About six months ago someone brought an unfinished 3D printed radio controlled (RC) P-38 Lightning a world war two era twin engined multirole fighter aircraft.

P-38 Lightning

This inspired me to design my own RC 3D printed aircraft that I called the Phoenix IV. Unfortunately, I had no idea how to design aircraft and 3D printing is a terrible way to make an aircraft. 3D printed parts are too heavy and fragile. I also made the nose too short so it was tail heavy, so I had to make a nose extension and put a huge battery behind the motor to compensate.

My step dad put the machine together and my dad provided advice and piloting skills (he’s currently Australian champion, in his class, flying model aircraft) he told me it probably wouldn’t fly, but he would give it a go.
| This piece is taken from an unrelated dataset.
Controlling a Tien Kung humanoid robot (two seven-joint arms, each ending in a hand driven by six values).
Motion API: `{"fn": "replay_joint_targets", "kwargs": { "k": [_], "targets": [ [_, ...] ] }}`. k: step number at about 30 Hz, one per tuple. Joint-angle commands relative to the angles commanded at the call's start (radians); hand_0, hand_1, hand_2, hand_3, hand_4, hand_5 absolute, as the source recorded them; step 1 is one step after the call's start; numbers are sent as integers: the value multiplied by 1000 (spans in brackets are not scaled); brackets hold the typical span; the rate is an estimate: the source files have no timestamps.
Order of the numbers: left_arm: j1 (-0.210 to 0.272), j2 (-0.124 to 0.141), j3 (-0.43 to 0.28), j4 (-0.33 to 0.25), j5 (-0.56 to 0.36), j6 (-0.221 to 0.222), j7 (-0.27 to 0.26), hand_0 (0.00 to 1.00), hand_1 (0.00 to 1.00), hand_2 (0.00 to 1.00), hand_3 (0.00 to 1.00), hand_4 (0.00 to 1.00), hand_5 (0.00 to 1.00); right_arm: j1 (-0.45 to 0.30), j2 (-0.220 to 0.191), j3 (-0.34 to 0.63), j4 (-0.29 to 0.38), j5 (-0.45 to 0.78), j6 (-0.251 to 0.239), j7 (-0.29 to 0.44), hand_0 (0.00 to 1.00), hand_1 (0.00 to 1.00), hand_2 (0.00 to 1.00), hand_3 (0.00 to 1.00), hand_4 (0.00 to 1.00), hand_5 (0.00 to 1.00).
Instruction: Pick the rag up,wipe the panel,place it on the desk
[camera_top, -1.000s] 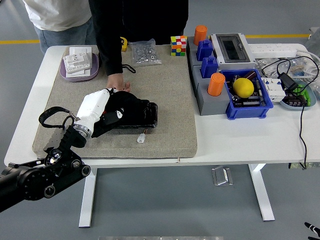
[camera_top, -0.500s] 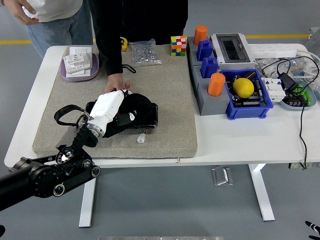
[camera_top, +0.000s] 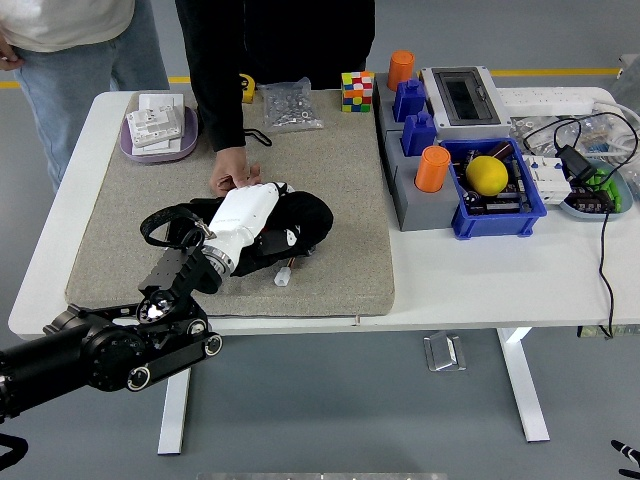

Well it did get off the ground for 0.25 of a second before the left wing hit the ground and it smashed and broke apart into several pieces.

The Doomed Phoenix IV

I was shattered (haha get it?). Not really. As soon as I got home from the airfield, VARMS in Knox, I started studying model aircraft that were similar to the one I wanted to build – fully aerobatic, but relatively easy to fly and stable. One ubiquitous example is the middle stick and its many imitators.

So I copied the dimensions of the middle stick such as the wing size in relation to the length of the fuselage and size of the tail, the position of the wing on the fuselage and the size the control surfaces. I decided to put the wing on the bottom and increased the dihedral because um… I don’t know.

So, this aircraft would be made out of balsa wood and carbon fibre. It would be larger stronger and lighter than my first attempt.

Next it was time to start designing, so I booted up Fusion 360 and got to work.